# Action item
Count how many lines in the following data hold the word "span". Your answer is the number and nothing else.
____
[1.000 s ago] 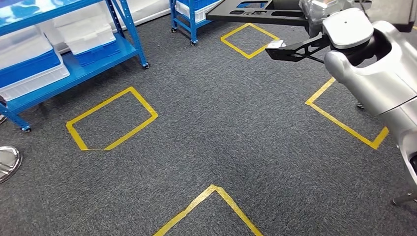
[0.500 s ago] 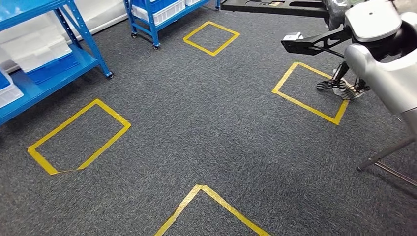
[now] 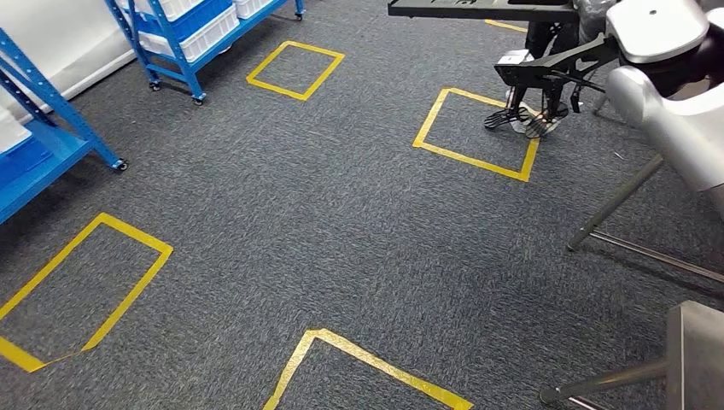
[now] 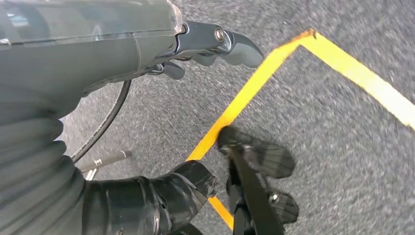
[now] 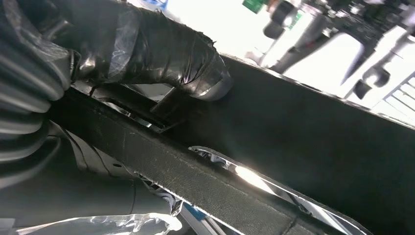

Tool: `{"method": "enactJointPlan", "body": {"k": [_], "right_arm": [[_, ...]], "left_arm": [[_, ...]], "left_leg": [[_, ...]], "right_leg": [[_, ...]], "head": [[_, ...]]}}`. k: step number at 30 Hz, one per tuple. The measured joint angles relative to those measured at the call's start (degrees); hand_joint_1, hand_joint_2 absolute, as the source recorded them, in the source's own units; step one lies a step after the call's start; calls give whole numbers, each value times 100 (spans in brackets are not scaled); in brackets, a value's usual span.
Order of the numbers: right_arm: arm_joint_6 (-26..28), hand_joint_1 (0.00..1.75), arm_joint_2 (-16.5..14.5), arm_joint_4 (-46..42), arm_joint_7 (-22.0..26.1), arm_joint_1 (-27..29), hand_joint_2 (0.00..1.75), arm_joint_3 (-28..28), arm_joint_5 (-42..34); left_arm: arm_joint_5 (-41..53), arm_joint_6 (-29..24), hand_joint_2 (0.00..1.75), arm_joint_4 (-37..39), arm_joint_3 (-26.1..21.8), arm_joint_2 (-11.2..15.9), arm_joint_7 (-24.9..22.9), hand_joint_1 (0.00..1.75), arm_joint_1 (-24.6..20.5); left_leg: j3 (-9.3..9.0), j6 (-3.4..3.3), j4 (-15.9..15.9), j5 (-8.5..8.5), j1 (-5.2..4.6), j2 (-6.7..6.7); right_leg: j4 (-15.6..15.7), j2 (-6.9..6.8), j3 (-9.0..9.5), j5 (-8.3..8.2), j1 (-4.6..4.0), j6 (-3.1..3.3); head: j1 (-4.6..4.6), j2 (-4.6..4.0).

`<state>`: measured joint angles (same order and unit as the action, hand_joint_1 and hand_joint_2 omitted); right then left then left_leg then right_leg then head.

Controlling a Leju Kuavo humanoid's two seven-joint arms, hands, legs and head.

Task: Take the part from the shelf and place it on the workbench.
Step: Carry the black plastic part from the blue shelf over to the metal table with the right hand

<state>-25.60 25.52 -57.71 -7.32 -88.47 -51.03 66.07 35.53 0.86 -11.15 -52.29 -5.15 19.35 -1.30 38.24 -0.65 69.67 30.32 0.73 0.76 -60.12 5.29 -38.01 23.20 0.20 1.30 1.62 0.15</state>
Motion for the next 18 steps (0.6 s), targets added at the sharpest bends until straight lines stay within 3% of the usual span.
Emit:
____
# Solution to this exercise
2